Canberra, le samedi 6 avril 2013 – Ils ont beau faire les fiers, les hommes savent qu’ils sont bien moins solides que les femmes. Avec leur chromosome Y qui joue les solitaires, et dont le nombre de gènes s’est réduit au fil des millénaires comme peau de chagrin (ou presque), ils ont du souci à se faire comparativement aux femmes qui peuvent compter sur leurs deux X (qui non contents de faire la paire sont bien plus richement pourvus en gènes). Sur la base de ces (sommaires) constatations, beaucoup, ces dernières années, ont prédit la fin de l’homme, avec un petit « h ». Dans un ouvrage publié en 2005 intitulé « La malédiction d’Adam : un futur sans hommes », Bryan Sykes, généticien à l’université d’Oxford ne donnait au chromosome Y pas plus de dix millions d’années d’espérance de vie. L’unicité de Y aurait en effet raison de lui selon Bryan Sykes : l’impossibilité pour ce chromosome de s’auto-réparer grâce aux gènes de son homologue le rendant bien trop vulnérable face aux mutations.

Y fait comme un rat

Aujourd’hui, c’est un autre spécialiste, une chercheuse australienne réputée dans son pays, Jenny Graves de l’Université de Canberra qui se livre à une prophétie bien plus macabre encore : dans cinq millions d’années, Y ne sera plus qu’un souvenir selon elle. La démonstration ne diffère guère de celle défendue par Bryan Sykes. « Le chromosome X est unique chez les hommes, alors que chez les femmes, il a un comparse avec qui il peut s’échanger des éléments et se réparer. Tandis que si le chromosome Y est touché, c’est une spirale vers le déclin » explique-t-elle interrogée dans le Daily Mail.

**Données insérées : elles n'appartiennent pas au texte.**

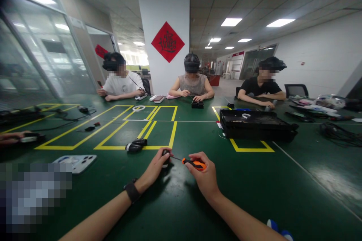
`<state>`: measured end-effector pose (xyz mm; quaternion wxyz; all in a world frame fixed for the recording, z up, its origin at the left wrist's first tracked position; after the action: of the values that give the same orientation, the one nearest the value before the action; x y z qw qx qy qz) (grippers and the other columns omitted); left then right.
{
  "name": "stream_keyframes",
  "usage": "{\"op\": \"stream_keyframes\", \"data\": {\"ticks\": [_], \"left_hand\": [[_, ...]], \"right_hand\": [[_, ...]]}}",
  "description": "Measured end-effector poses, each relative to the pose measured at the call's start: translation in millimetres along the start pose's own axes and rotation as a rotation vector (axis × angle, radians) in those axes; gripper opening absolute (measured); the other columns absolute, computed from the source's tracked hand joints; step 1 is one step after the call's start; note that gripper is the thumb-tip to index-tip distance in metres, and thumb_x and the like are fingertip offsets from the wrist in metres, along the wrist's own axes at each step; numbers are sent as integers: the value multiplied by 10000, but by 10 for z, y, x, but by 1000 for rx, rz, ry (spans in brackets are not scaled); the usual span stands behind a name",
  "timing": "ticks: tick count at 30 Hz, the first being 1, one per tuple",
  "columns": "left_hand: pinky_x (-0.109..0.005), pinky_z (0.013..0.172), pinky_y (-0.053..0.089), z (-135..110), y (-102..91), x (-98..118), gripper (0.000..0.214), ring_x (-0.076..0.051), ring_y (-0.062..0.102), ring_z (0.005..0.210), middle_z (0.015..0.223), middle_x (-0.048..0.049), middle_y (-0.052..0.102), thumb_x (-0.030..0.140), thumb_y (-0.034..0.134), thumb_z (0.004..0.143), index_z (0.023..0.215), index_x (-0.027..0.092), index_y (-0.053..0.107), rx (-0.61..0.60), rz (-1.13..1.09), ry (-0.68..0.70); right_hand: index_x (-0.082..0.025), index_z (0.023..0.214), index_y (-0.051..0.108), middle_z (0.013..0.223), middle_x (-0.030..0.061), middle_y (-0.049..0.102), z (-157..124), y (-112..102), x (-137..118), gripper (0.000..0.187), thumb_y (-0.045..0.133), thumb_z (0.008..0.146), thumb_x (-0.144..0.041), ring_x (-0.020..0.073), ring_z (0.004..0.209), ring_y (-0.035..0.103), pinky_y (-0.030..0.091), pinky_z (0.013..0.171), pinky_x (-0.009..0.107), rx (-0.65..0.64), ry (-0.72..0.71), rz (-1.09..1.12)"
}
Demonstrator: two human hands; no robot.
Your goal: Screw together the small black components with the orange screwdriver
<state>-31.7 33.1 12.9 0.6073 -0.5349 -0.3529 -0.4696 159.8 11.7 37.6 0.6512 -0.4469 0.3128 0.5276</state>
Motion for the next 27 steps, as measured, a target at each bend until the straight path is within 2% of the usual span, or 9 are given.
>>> {"op": "stream_keyframes", "data": {"ticks": [3, 6, 9, 14, 16, 18, 20, 24, 27], "left_hand": [[-267, 737, 436, -29, 45, 38, 310, -144, 542, 813, 894, -23, 583, 440, 336, 854, 998, 209, 485, -22, 3, 51], [-269, 723, 431, -27, 72, 35, 314, -145, 540, 775, 855, -24, 583, 454, 361, 843, 957, 194, 495, -23, -13, 50], [-269, 737, 423, -17, 66, 12, 303, -135, 541, 746, 846, -26, 581, 451, 379, 840, 919, 183, 495, 7, -64, 52], [-248, 681, 433, -28, 68, -12, 280, -114, 552, 716, 900, -31, 564, 438, 394, 842, 934, 187, 475, -54, -236, 49], [-240, 666, 433, -31, 69, -12, 268, -109, 554, 711, 912, -33, 562, 427, 405, 842, 935, 187, 478, -79, -274, 43], [-234, 668, 432, -27, 67, -10, 251, -105, 555, 710, 915, -34, 568, 411, 427, 837, 927, 184, 487, -91, -291, 42], [-230, 669, 431, -19, 65, -12, 239, -102, 555, 708, 924, -35, 574, 394, 457, 826, 936, 184, 492, -99, -315, 34], [-222, 652, 435, -1, 53, -26, 251, -96, 556, 688, 912, -30, 580, 379, 500, 805, 968, 188, 494, -100, -388, -10], [-210, 624, 431, 7, 33, -27, 249, -95, 558, 682, 887, -28, 584, 396, 497, 802, 928, 181, 507, -79, -411, -23]], "right_hand": [[-199, 820, 610, 844, 34, 556, -89, 53, -93, 137, 532, 804, -310, 156, 767, 558, 454, 697, 277, -62, -98, 50], [-197, 876, 572, 783, 21, 529, -157, 111, -72, 162, 459, 847, -309, 126, 656, 526, 437, 598, 249, -62, -77, 74], [-196, 908, 513, 679, -17, 497, -190, 164, -31, 115, 477, 830, -272, 104, 547, 469, 393, 516, 227, -112, -70, 114], [-181, 748, 593, 746, 14, 494, -216, 175, -110, 60, 540, 766, -203, 137, 692, 488, 398, 635, 265, -209, -282, 66], [-189, 818, 615, 768, 20, 496, -214, 170, -107, 111, 514, 792, -226, 144, 720, 490, 399, 653, 270, -216, -256, 80], [-203, 964, 574, 716, 1, 495, -206, 165, -71, 179, 461, 832, -247, 126, 637, 477, 395, 595, 252, -205, -157, 145], [-208, 1005, 531, 669, -18, 489, -199, 162, -41, 188, 446, 841, -240, 112, 570, 459, 387, 550, 237, -200, -87, 205], [-184, 784, 600, 784, 20, 511, -196, 159, -79, 88, 531, 786, -237, 146, 738, 503, 407, 686, 275, -232, -193, 149], [-199, 939, 596, 776, 18, 511, -196, 165, -70, 196, 450, 835, -277, 138, 700, 496, 406, 645, 269, -247, -157, 178]]}}
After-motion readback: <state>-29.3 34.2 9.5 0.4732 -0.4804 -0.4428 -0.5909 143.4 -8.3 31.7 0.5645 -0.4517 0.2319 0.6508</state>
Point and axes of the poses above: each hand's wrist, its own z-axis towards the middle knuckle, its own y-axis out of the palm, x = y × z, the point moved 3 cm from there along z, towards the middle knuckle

D’ailleurs, ce « déclin » annoncé est déjà en marche comme le montre la diminution du nombre de gènes présents sur Y. Pas de quoi s’alarmer cependant selon Jeanny Graves qui considère de toute manière que la spécificité du sexe fort est un « accident de l’évolution » : il n’est pas impossible que l’on assiste à l’apparition d’un nouveau chromosome remplaçant Y à l’instar de ce qui a été observé par exemple chez les rats d’Okinawa. Chez plusieurs espèces de rongeurs, le gène SRY responsable de la détermination sexuelle au stade embryonnaire existe ainsi toujours mais n’est plus porté par Y, mais par un autre chromosome.

Le Y descend du singe

Tous ne sont cependant pas prêts à enterrer Y aussi « vite » que Bryan Sykes ou Jenny Graves. Plusieurs attitudes sont ainsi représentées dans la communauté scientifique face à ceux qui prédisent la disparition du chromosome « mâle ». Le professeur Chris Mason de l’University College London est un positiviste. Y est amené à disparaître d’ici 5 millions d’années ? « Le laps de temps est largement suffisant pour que la science compense cette défection ; découverte qui vaudra probablement à ses auteurs un Prix Nobel » prédit-il à son tour dans le Daily Mail. D’autres préfèrent s’en référer à l’évolution. Le Professeur Robin Lovell-Badge de l’Institut pour la recherche médicale de Londres souligne ainsi que Y a beau s’être déplumé par rapport à X, depuis plus de 25 millions d’années son nombre de gènes n’a pas décru. Une telle constatation, rassurante pour l’homme (et même pour l’Homme) avait été l’objet d’une publication dans la revue Nature en 2003. En comparant le génome du chromosome Y du macaque et de l’homme, deux espèces s’étant séparées il y a 25 millions d’années, les scientifiques avaient constaté que le chromosome Y ne semblait guère s’être dégradé depuis cette lointaine époque, puisque les mêmes gènes sont présents chez le macaque et l’homme. Ainsi, la dégradation du chromosome Y ne serait pas linéaire ce qui atténue la portée des prévisions des uns et des autres.